So I was going through the old exam papers and found this question. I tried to look for a something a bit similar to this but found nothing. It was hinted that a similar question might appear in this year's exam so if anybody can help me then it'd be greatly appreciated. The question is as follows:
Use the method of Lagrange multipliers to find a relative maximum of the function f(x,y,z)=xyz, subjects to the constraints: x+y+z=4 and x-y-z=3.
2007-03-14 22:27:46 · 1 answers · asked by Scott K 1 in Science & Mathematics ➔ Mathematics
OK, I'm going to leave out some details, but here's the way it goes. When you want to maximize something, but you have conditions on the variables, then for each condition (that is to say, for each equation dictating a constraint) introduce a new variable. We're going to call them p and q in our example, but typically they are denoted by lambda sub 1, lambda sub 2, etc. Then the new function we're going to maximize/minimize (find extrema points for) will be given by:
F = xyz + p(x+y+z-4) + q(x-y-z-3)
Clearly, when you take a partial with respect to p (and set it equal to 0) you get your original condition 1 back and when you take a partial with respect to 2 (and set it equal to 0) you get your original condition 2 back.
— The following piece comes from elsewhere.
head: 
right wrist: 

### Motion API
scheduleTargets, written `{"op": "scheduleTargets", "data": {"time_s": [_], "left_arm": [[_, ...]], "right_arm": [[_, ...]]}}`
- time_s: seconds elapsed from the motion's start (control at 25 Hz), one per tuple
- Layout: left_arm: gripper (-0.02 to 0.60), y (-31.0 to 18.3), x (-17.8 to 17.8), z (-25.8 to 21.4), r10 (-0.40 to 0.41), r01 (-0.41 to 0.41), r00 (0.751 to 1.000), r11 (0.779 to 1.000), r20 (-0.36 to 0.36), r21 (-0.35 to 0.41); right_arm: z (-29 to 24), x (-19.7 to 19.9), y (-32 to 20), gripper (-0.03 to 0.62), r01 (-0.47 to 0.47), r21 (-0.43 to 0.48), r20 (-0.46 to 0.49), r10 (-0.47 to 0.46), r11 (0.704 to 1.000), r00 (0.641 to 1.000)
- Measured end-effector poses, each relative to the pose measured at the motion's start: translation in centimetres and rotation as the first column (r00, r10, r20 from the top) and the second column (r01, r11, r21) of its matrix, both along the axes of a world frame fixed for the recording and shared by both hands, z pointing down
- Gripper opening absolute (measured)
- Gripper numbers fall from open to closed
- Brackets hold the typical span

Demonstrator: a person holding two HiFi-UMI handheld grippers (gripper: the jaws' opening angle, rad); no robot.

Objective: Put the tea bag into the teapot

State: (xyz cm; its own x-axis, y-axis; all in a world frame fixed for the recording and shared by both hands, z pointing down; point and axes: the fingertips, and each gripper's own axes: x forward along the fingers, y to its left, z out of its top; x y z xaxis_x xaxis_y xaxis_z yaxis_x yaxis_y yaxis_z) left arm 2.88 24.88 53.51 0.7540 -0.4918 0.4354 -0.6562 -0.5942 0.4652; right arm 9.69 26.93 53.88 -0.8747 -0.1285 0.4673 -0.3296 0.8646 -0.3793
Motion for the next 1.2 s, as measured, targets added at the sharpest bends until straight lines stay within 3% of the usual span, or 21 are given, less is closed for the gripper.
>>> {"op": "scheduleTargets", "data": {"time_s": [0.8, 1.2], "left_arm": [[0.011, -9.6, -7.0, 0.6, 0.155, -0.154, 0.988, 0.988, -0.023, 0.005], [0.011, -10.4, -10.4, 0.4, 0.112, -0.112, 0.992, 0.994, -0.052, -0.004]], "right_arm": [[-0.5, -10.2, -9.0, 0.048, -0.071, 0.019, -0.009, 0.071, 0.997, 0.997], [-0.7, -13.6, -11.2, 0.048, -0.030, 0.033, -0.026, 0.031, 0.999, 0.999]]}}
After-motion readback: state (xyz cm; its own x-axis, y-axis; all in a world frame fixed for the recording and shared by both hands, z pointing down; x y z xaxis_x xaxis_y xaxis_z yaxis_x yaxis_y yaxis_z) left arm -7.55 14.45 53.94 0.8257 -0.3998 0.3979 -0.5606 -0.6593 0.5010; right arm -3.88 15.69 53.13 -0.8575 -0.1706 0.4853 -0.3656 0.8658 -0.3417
So the additional parts don't contribute any extra value to the function, but the variables are now tied together. If you are lucky, you'll be able to solve the system of equations.
So, let's take partials with respect to x, y, and z and set them equal to 0:
yz + p + q = 0
yx + p - q = 0
xz + p - q = 0
Subtracting the last two equations, we arrive at: x(y-z) = 0. In other words, x = 0 or y-z = 0. But if you stuff x=0 into the original constraints, you see that you get a contradiction. Therefore, y=z
Furthermore, if you subtract the two original conditions from each other, you see that x = 7/2.
Plugging this into the first condition, we get: y+z = 1/2
And from y=z we have
y = z = 1/4
At this point, you should check boundary points (when applicable) and whether your solution makes sense.
In any case, this function takes a relative maximum at:
(7/2, 1/4, 1/4)
2007-03-15 01:10:58 · answer #1 · answered by Deriver 3 · 1⤊ 0⤋